(Exercise objective) Your task is to print the listing exactly as it stands.

(Data shown)
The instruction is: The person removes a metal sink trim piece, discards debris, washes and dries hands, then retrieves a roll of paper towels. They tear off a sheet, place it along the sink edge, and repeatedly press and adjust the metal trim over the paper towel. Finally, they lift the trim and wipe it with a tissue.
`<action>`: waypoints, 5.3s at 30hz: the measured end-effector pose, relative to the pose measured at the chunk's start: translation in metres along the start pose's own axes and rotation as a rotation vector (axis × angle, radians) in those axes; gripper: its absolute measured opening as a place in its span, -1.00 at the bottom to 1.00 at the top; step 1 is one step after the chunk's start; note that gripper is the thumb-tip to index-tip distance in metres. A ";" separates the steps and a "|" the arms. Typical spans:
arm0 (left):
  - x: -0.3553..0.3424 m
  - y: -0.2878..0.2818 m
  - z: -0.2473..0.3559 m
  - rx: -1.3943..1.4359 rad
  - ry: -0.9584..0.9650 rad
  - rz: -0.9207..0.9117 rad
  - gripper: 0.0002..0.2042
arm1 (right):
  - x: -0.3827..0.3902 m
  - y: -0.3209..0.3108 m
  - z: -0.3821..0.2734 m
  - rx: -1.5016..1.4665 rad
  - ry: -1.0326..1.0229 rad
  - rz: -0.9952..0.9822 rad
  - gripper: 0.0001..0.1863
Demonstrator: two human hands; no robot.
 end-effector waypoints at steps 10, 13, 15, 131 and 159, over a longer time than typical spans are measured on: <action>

(Problem solution)
The instruction is: The person removes a metal sink trim piece, discards debris, washes and dries hands, then retrieves a roll of paper towels. They tear off a sheet, place it along the sink edge, and repeatedly press and adjust the metal trim over the paper towel. Finally, they lift the trim and wipe it with a tissue.
`<action>`: waypoints, 5.3s at 30hz: the measured end-effector pose, relative to the pose measured at the chunk's start: translation in metres along the start pose's own axes and rotation as a rotation vector (axis × angle, radians) in those axes; gripper: its absolute measured opening as a place in its span, -1.00 at the bottom to 1.00 at the top; step 1 is one step after the chunk's start; note that gripper is the thumb-tip to index-tip distance in metres. A ";" separates the steps and a "|" the arms. Typical spans:
arm0 (left):
  - x: -0.3553..0.3424 m
  - y: -0.2878..0.2818 m
  - z: -0.2473..0.3559 m
  - rx: -1.3943..1.4359 rad
  - ry: -0.9584..0.9650 rad
  - rz: -0.9207..0.9117 rad
  - gripper: 0.0002..0.2042
arm1 (right):
  - x: -0.3827..0.3902 m
  - y: -0.3209..0.3108 m
  - z: -0.3821..0.2734 m
  - rx: -1.5016..1.4665 rad
  - ry: -1.0326..1.0229 rad
  - rz: -0.9952..0.9822 rad
  - gripper: 0.0001..0.1863
Demonstrator: two human hands; no robot.
 end-effector waypoints at steps 10, 13, 15, 131 and 159, over a longer time than typical spans are measured on: <action>

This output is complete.